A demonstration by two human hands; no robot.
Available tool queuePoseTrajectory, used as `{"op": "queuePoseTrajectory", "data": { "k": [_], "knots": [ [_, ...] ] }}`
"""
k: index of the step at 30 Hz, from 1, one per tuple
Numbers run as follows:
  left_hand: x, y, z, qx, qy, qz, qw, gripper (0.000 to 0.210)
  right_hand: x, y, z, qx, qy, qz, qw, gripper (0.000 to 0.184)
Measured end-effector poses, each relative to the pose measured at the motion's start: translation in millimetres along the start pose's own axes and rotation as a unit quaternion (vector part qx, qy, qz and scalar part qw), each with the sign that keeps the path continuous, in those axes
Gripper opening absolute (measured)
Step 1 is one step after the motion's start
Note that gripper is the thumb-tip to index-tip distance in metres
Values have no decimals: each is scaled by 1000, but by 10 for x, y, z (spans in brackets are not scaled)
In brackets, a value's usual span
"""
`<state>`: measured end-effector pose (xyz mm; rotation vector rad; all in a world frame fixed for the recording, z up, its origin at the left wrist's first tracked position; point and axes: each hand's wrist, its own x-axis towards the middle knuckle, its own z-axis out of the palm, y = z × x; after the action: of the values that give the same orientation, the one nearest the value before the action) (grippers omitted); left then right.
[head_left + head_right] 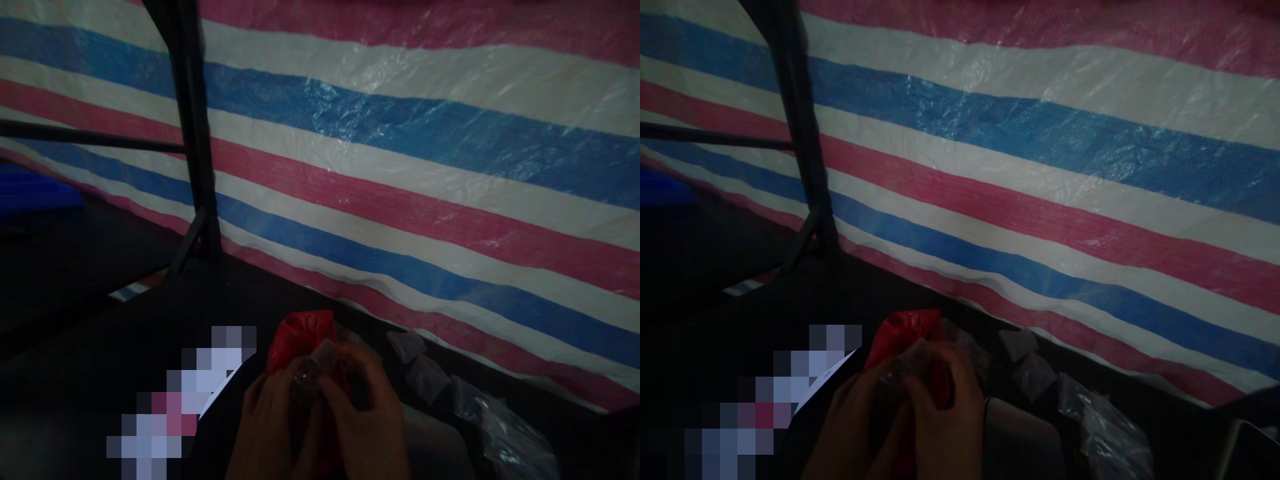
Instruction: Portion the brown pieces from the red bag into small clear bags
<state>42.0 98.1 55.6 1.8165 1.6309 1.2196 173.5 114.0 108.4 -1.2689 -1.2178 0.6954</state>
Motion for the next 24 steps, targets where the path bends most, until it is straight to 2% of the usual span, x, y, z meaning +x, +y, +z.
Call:
{"op": "queuePoseTrajectory", "data": {
  "k": [3, 11, 15, 19, 22, 24],
  "knots": [
    [6, -54, 45, 41, -22, 20, 999, 45, 0, -6, -1, -5, -19, -7, 1000, 35],
    [39, -160, 146, 40, -32, -29, 998, 55, 10, -20, -48, -14, -38, -52, 998, 42],
    [35, -180, 150, 8, 2, -89, 996, 55, 7, 5, -43, -7, 6, -68, 998, 29],
    [71, -166, 83, -6, 30, -152, 988, 66, -1, 96, -36, -20, 64, -38, 997, 19],
    [99, -156, 14, -19, 81, -158, 984, 82, -33, 206, -31, -68, 10, -11, 998, 15],
    [101, -159, -13, -34, 119, -149, 981, 91, -66, 253, -19, -93, -32, -11, 995, 20]
  ]
}}
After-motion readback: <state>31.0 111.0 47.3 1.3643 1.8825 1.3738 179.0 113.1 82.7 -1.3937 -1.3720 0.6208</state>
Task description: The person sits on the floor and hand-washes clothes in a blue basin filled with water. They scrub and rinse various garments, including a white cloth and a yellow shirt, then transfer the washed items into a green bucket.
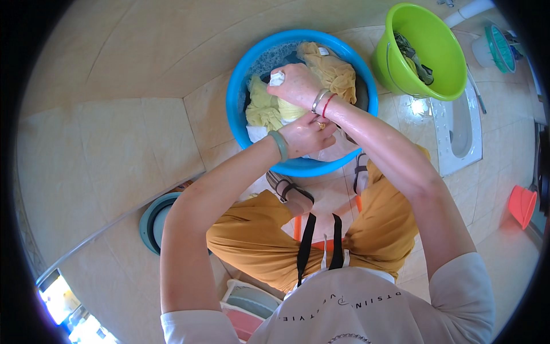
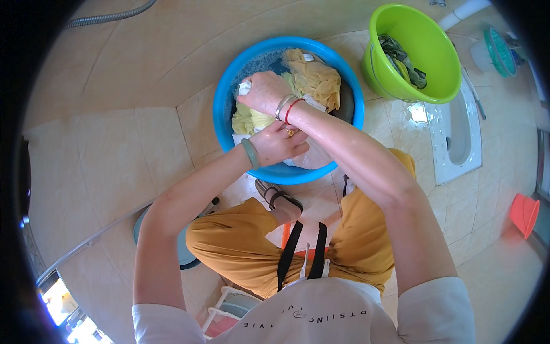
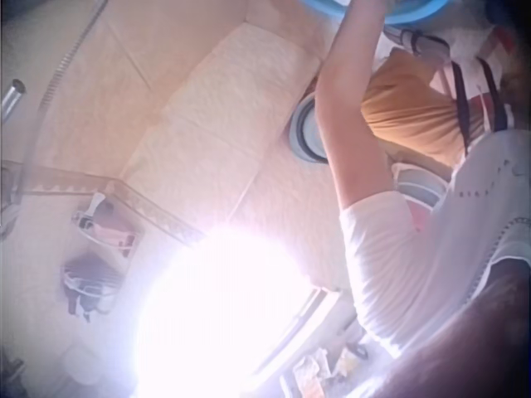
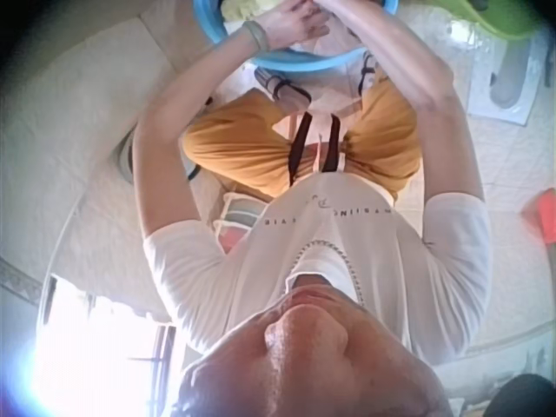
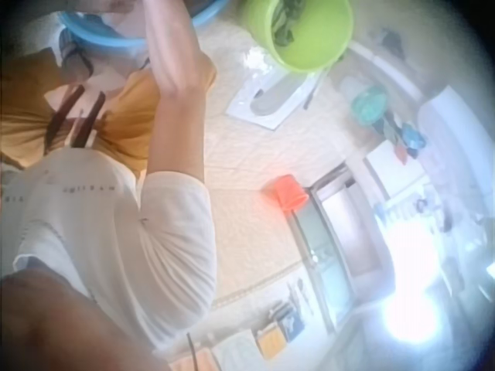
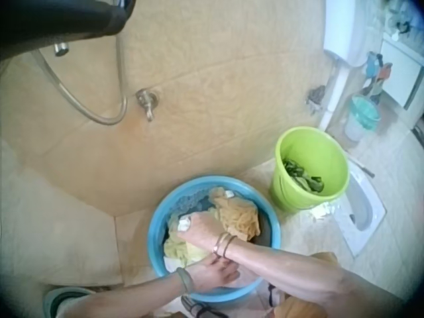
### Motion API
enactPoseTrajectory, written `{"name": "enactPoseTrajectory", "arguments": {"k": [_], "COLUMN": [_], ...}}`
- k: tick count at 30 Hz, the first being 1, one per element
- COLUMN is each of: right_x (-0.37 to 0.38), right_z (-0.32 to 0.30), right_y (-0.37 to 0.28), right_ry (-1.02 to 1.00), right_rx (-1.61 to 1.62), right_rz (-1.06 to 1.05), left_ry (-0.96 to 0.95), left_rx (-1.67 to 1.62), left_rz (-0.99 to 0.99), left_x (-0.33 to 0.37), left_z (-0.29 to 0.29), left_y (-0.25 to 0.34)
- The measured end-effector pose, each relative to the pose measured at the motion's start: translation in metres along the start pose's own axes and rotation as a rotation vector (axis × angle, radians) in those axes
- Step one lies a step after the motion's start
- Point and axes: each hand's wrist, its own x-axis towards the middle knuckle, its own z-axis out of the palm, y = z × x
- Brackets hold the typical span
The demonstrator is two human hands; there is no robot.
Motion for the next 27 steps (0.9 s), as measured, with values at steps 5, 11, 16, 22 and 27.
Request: {"name": "enactPoseTrajectory", "arguments": {"k": [5, 11, 16, 22, 27], "right_x": [0.002, 0.004, 0.006, 0.012, 0.022], "right_z": [0.011, 0.019, 0.027, 0.036, 0.027], "right_y": [0.006, 0.008, 0.018, 0.024, 0.039], "right_ry": [0.055, 0.021, 0.017, 0.015, 0.035], "right_rx": [-0.066, -0.137, -0.207, -0.207, -0.032], "right_rz": [-0.015, 0.026, 0.014, 0.024, 0.142], "left_ry": [-0.098, -0.406, -0.342, -0.189, -0.309], "left_rx": [-0.035, -0.227, -0.169, -0.922, -0.247], "left_rz": [-0.017, -0.061, -0.062, -0.35, -0.06], "left_x": [-0.003, 0.008, 0.014, 0.01, 0.007], "left_z": [0.022, 0.045, 0.057, 0.076, 0.035], "left_y": [0.006, 0.01, 0.016, 0.019, 0.008]}}
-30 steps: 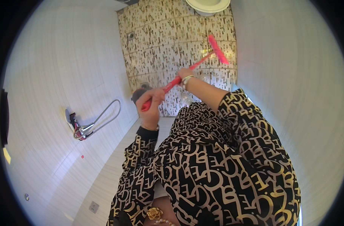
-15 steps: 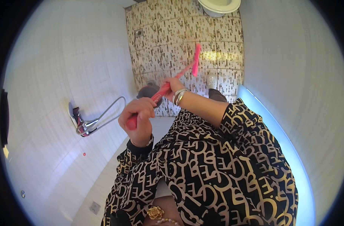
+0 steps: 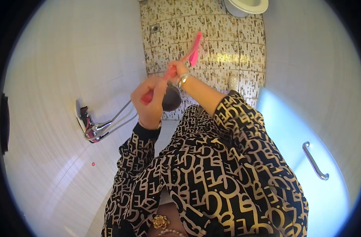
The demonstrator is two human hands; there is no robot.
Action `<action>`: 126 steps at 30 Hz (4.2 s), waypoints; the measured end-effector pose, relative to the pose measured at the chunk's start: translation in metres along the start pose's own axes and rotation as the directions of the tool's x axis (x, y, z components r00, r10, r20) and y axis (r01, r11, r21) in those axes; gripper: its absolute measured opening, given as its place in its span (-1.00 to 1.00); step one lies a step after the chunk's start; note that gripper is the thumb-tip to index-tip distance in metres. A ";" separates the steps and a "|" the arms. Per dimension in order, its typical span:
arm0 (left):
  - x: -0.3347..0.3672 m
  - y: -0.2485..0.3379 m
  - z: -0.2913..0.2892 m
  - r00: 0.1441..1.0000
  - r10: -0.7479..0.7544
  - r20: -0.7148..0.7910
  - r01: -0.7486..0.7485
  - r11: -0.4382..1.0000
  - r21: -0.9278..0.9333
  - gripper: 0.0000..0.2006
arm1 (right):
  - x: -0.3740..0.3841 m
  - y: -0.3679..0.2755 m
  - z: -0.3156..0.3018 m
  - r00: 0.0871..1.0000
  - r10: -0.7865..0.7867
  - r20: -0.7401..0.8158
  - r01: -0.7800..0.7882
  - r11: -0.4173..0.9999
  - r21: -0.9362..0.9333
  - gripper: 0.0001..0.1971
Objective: Clean the toilet and shower floor in a bathroom.
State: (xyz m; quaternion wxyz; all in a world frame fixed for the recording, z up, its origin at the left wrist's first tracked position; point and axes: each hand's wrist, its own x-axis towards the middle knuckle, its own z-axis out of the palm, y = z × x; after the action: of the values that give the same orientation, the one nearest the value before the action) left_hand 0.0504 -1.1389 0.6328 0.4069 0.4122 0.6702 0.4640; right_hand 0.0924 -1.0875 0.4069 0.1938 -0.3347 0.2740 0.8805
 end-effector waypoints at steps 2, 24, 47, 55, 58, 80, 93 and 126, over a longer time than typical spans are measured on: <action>-0.016 0.015 -0.020 0.999 0.026 -0.037 -0.026 1.000 0.003 -0.89 | -0.016 0.026 0.002 0.999 0.045 0.018 -0.044 0.999 -0.027 -0.81; -0.021 0.000 -0.091 0.998 -0.039 -0.055 0.032 0.991 -0.133 -0.73 | 0.013 0.074 0.000 0.982 -0.036 -0.184 0.010 0.990 -0.140 -0.80; 0.042 -0.058 -0.014 0.990 -0.049 0.129 0.079 0.966 -0.244 -0.79 | 0.008 -0.096 -0.019 0.801 -0.234 -0.551 -0.041 0.897 -0.441 -0.86; 0.113 -0.028 -0.018 0.988 -0.134 -0.082 0.137 0.990 0.038 -0.82 | 0.093 -0.098 0.051 0.941 -0.161 -0.297 -0.002 0.877 -0.481 -0.86; 0.141 0.000 -0.001 0.991 0.132 -0.013 -0.128 0.977 0.170 -0.85 | 0.104 -0.112 0.090 0.979 -0.090 -0.182 -0.020 0.850 -0.527 -0.87; 0.242 0.019 0.039 0.983 -0.114 0.146 0.087 0.980 0.180 -0.94 | 0.109 -0.187 0.110 0.961 -0.099 -0.258 0.003 0.937 -0.350 -0.87; 0.268 -0.033 0.087 0.989 0.117 0.094 -0.108 0.990 -0.094 -0.90 | 0.120 -0.305 0.055 0.827 -0.434 -0.357 0.039 0.678 -0.734 -0.89; 0.317 0.016 -0.105 0.976 0.185 0.113 -0.199 0.971 0.133 -0.89 | 0.214 -0.130 0.232 0.968 0.068 -0.241 -0.204 0.769 -0.606 -0.82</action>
State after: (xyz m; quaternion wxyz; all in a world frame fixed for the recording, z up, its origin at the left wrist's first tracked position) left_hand -0.1480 -0.8707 0.6217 0.3624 0.5259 0.6376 0.4307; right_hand -0.1012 -0.8107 0.3578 -0.0222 -0.4479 0.0082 0.8938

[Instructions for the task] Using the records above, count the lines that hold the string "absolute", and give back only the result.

[Task answer] 2